A realidade começou a mudar com a construção de uma nova estrutura. Na gestão de Hildon Chaves, foram viabilizados cerca de R$ 44 milhões para a obra, que projetou um terminal com mais de 8,4 mil metros quadrados, 13 plataformas, 26 boxes para empresas de transporte, praça de alimentação, sala VIP, fraldário, banheiros e espaços comerciais.
A transformação ganhou agora um ingrediente que chama atenção: Porto Velho passou a despertar o interesse de Manaus.
O vereador de Manaus Rodrigo Guedes anunciou que pretendia vir a Porto Velho, com recursos próprios, para conhecer de perto o novo terminal e buscar referências que possam contribuir para a melhoria da rodoviária da capital amazonense.
Ele já está na cidade e até postou fotos em suas redes sociais conhecendo a “Rodoviária mais linda do Norte do Brasil”, segundo suas palavras.
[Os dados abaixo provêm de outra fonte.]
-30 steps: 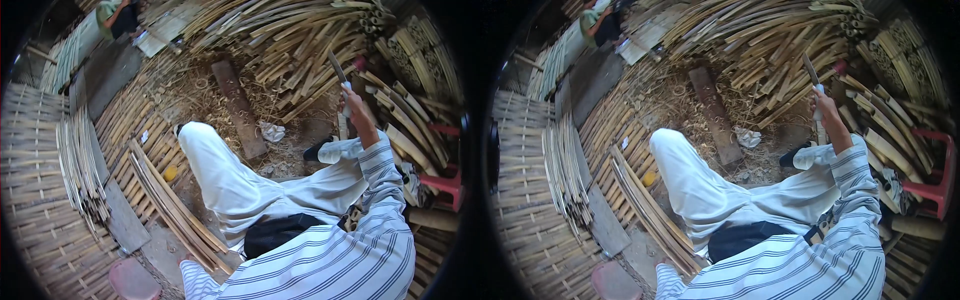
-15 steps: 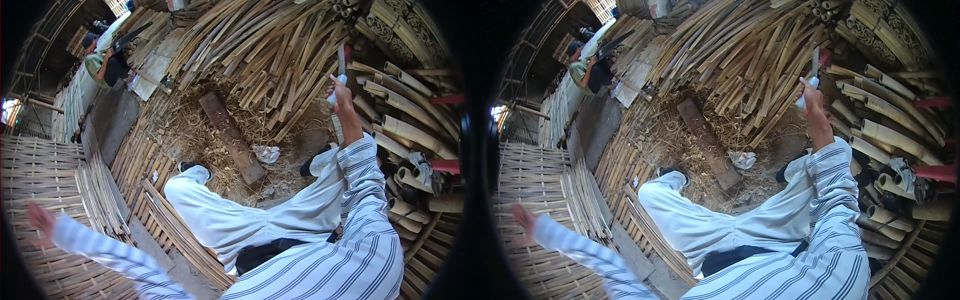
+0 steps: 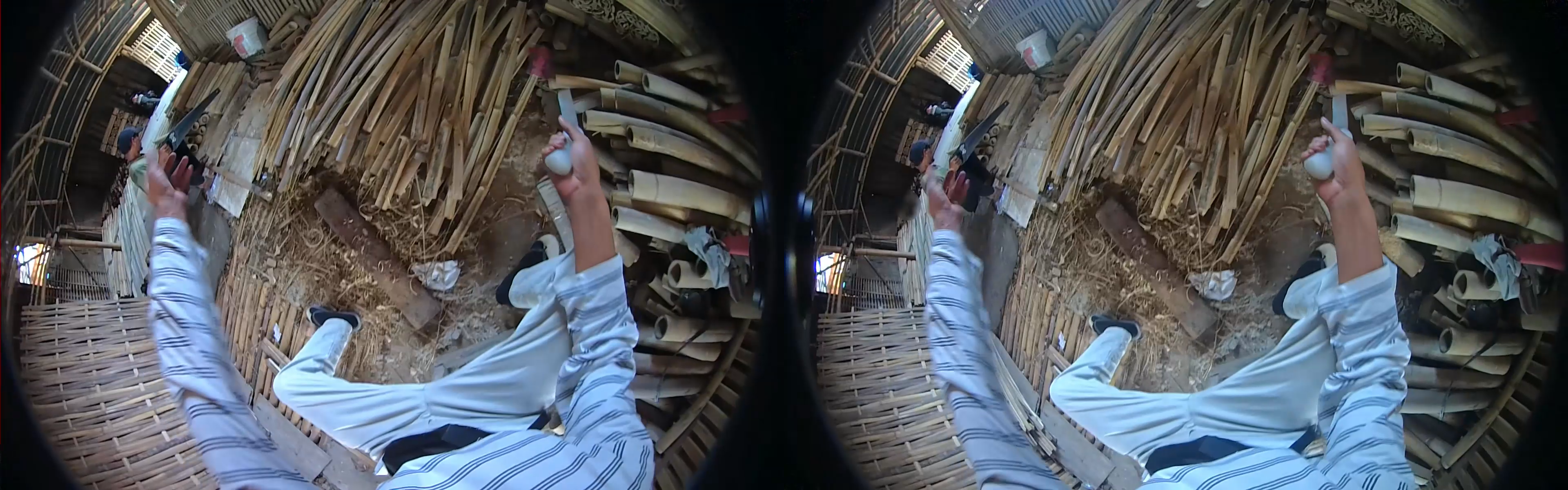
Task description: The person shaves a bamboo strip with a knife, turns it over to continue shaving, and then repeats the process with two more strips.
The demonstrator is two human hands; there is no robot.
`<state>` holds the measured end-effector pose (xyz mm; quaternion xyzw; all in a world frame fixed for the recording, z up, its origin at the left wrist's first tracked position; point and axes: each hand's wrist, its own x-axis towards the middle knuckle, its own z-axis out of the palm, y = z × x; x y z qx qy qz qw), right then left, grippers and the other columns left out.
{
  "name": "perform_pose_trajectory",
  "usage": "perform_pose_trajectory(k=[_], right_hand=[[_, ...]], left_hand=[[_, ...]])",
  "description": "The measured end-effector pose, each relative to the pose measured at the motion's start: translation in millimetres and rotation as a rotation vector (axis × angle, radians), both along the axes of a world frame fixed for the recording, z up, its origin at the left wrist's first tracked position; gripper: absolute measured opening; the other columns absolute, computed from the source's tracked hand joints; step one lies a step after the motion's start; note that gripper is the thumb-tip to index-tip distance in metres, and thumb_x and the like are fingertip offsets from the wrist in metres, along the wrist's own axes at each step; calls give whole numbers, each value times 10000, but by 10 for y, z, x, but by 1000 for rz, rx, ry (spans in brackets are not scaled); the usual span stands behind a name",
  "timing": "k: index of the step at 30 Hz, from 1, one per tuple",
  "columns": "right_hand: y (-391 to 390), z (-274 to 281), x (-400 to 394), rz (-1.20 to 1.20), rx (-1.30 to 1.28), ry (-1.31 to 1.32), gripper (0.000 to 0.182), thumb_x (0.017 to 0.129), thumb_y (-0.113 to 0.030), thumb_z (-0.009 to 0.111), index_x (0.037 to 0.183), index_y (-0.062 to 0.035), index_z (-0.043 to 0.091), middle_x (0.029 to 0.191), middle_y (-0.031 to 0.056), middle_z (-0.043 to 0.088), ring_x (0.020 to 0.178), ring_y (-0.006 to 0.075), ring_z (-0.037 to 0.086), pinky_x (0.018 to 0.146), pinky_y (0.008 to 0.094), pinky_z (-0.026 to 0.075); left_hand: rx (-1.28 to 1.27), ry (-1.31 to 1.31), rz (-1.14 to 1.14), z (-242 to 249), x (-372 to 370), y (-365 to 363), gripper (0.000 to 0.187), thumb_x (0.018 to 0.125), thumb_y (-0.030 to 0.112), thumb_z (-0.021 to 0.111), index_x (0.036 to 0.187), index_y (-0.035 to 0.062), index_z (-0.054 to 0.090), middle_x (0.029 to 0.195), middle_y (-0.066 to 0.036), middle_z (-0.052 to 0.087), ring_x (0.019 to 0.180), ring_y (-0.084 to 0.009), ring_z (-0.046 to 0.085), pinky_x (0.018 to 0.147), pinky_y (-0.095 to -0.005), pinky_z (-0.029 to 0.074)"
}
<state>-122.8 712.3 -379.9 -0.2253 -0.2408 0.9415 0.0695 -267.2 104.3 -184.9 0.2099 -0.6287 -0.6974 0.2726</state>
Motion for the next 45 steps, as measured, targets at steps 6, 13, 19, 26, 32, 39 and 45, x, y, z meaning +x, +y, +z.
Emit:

O conteúdo viralizou e conquistou muitos elogios por parte de amigos e seguidores.
A comparação é simbólica
Uma cidade que durante anos conviveu com uma estrutura criticada por passageiros agora começa a ser observada por quem enfrenta um problema semelhante em outra capital da Amazônia.
É a inversão de uma história: o que antes era apontado como problema passou a ser apresentado como exemplo de transformação.
O legado que vira proposta para Rondônia
Em época de eleição, a experiência da nova rodoviária, não só para turistas, mas para os próprios rondonienses de todos os lugares, de sul ao norte, aponta para uma diretriz que pode ser incorporada a um futuro plano de governo estadual: transformar estruturas públicas degradadas em equipamentos modernos, funcionais e capazes de melhorar a experiência de quem utiliza os serviços públicos.
Para Rondônia, isso significa estabelecer um programa permanente de modernização dos terminais rodoviários estaduais, com padrões mínimos de conforto, acessibilidade, segurança, climatização, conectividade e qualidade dos serviços.
Mais do que construir prédios, a proposta é recuperar a autoestima das cidades e oferecer ao cidadão estruturas públicas compatíveis com a importância econômica e regional de Rondônia.
De uma antiga dor urbana a uma referência observada por outra capital amazônica, a rodoviária de Porto Velho mostra que infraestrutura também pode representar mudança de percepção sobre uma cidade.